■ **WORK ORDER**
From the listing below, output only the lines starting at the line that has "- Gripper: absolute commanded opening" and ending at the line that has "<state>341.0 -67.1 73.4", exactly as they appear, ends included.

● ● ● ●

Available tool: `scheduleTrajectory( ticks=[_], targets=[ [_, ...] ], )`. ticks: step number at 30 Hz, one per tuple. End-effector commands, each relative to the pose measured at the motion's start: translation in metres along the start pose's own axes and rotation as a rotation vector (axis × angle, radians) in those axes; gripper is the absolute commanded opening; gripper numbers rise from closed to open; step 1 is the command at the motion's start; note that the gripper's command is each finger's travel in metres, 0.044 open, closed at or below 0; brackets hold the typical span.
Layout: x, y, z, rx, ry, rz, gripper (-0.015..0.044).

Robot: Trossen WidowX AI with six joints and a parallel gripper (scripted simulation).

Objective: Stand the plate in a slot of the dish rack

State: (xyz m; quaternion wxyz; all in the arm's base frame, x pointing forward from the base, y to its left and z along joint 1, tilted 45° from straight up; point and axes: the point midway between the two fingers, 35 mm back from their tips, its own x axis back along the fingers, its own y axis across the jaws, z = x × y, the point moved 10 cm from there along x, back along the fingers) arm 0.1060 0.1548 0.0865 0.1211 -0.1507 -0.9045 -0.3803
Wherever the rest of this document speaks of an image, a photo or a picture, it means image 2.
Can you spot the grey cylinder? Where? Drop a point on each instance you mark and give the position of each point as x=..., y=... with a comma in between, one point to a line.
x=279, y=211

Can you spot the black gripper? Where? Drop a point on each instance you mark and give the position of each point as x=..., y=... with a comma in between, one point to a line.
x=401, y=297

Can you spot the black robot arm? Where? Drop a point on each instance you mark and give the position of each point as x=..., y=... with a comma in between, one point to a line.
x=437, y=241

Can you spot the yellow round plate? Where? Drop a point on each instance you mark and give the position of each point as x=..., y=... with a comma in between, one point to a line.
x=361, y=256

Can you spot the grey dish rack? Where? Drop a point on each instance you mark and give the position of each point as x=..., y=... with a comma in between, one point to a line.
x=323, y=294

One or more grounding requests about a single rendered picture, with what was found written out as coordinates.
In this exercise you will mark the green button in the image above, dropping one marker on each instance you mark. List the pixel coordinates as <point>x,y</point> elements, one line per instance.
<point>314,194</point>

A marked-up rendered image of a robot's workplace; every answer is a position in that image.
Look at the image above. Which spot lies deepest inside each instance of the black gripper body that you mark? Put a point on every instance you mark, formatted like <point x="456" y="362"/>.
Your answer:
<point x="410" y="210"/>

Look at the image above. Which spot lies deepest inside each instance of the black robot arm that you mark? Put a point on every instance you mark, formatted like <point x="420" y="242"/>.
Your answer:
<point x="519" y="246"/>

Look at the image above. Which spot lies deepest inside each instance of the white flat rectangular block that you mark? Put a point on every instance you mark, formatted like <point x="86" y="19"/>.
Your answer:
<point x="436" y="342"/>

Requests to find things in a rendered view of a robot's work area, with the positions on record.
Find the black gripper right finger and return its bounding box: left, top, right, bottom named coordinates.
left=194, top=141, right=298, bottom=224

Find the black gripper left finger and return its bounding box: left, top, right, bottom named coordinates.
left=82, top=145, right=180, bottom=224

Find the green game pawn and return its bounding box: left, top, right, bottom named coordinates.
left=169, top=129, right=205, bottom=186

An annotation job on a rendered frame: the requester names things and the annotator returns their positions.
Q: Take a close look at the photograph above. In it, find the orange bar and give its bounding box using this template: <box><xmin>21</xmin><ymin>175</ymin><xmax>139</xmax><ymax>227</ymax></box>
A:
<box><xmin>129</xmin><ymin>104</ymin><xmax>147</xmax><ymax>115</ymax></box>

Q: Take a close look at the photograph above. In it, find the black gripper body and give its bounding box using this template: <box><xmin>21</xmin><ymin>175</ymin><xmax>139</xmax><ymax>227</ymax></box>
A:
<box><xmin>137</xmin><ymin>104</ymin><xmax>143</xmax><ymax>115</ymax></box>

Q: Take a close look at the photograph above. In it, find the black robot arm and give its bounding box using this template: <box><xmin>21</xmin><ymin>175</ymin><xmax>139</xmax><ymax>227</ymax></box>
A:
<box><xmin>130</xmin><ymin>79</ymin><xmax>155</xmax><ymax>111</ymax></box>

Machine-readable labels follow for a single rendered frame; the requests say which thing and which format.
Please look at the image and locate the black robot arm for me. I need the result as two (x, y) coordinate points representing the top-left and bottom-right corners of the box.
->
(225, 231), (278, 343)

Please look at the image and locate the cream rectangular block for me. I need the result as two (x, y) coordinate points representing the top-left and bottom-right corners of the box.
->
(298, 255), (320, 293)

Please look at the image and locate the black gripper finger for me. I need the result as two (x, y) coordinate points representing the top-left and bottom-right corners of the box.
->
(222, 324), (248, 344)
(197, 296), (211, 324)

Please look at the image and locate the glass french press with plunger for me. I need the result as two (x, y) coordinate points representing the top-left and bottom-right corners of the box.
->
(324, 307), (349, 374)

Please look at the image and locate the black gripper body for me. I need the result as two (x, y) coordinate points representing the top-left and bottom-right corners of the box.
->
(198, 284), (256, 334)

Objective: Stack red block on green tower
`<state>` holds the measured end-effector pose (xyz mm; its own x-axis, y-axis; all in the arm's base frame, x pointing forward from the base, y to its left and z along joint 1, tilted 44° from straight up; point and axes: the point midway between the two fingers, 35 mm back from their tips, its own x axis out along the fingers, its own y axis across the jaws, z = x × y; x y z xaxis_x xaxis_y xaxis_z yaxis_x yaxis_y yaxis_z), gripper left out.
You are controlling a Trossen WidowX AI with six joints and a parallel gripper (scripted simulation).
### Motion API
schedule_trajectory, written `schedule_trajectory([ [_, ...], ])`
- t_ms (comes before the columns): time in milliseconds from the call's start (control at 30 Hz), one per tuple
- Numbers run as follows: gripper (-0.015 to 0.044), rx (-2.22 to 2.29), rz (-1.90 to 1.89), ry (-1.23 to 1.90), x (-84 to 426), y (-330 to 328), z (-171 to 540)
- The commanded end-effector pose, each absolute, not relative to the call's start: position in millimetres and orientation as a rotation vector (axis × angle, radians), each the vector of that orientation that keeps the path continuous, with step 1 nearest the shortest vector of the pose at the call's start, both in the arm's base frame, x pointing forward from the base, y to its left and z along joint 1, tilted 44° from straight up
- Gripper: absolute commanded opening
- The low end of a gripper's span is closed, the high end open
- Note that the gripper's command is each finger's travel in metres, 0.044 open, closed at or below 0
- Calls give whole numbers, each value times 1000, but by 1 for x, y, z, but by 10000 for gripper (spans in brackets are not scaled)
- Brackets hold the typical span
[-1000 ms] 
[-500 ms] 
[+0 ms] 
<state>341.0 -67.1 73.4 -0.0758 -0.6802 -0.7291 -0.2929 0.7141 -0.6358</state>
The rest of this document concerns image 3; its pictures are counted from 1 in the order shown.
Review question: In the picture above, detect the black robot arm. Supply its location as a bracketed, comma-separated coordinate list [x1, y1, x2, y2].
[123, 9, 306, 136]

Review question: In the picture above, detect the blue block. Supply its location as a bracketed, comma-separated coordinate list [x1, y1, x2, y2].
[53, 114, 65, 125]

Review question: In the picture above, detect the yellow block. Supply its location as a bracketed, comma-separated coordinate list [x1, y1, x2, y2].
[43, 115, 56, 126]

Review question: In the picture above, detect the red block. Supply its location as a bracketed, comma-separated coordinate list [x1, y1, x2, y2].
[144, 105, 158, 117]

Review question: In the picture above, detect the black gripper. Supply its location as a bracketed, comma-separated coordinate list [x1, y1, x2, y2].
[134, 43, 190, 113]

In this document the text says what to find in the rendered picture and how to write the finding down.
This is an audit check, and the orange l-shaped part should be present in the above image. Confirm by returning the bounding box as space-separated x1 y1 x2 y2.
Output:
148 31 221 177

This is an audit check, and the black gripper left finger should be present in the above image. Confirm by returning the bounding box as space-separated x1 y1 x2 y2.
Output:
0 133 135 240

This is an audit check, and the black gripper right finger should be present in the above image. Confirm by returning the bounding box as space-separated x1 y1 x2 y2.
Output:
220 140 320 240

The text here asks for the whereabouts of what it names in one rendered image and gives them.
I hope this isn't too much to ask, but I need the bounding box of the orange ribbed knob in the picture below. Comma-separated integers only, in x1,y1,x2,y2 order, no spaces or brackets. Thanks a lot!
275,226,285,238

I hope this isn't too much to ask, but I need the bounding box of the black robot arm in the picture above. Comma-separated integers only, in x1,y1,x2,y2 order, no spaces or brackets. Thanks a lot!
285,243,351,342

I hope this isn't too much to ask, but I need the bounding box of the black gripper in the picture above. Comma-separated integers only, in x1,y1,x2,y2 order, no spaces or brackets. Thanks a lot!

● ● ● ●

■ **RESULT OF THE TASK**
- Gripper: absolute commanded opening
- The low end of a gripper's span is closed, the high end open
- Note that the gripper's command is each finger's travel in metres, 0.044 open, closed at or below 0
- Calls give whole numbers, each value times 1000, but by 1 for x, y, z, but by 10000 for gripper (spans in brackets are not scaled)
- Brackets hold the typical span
[-1000 ms] 
[-500 ms] 
[+0 ms] 
<state>341.0 -67.1 73.4 -0.0758 -0.6802 -0.7291 -0.2929 0.7141 -0.6358</state>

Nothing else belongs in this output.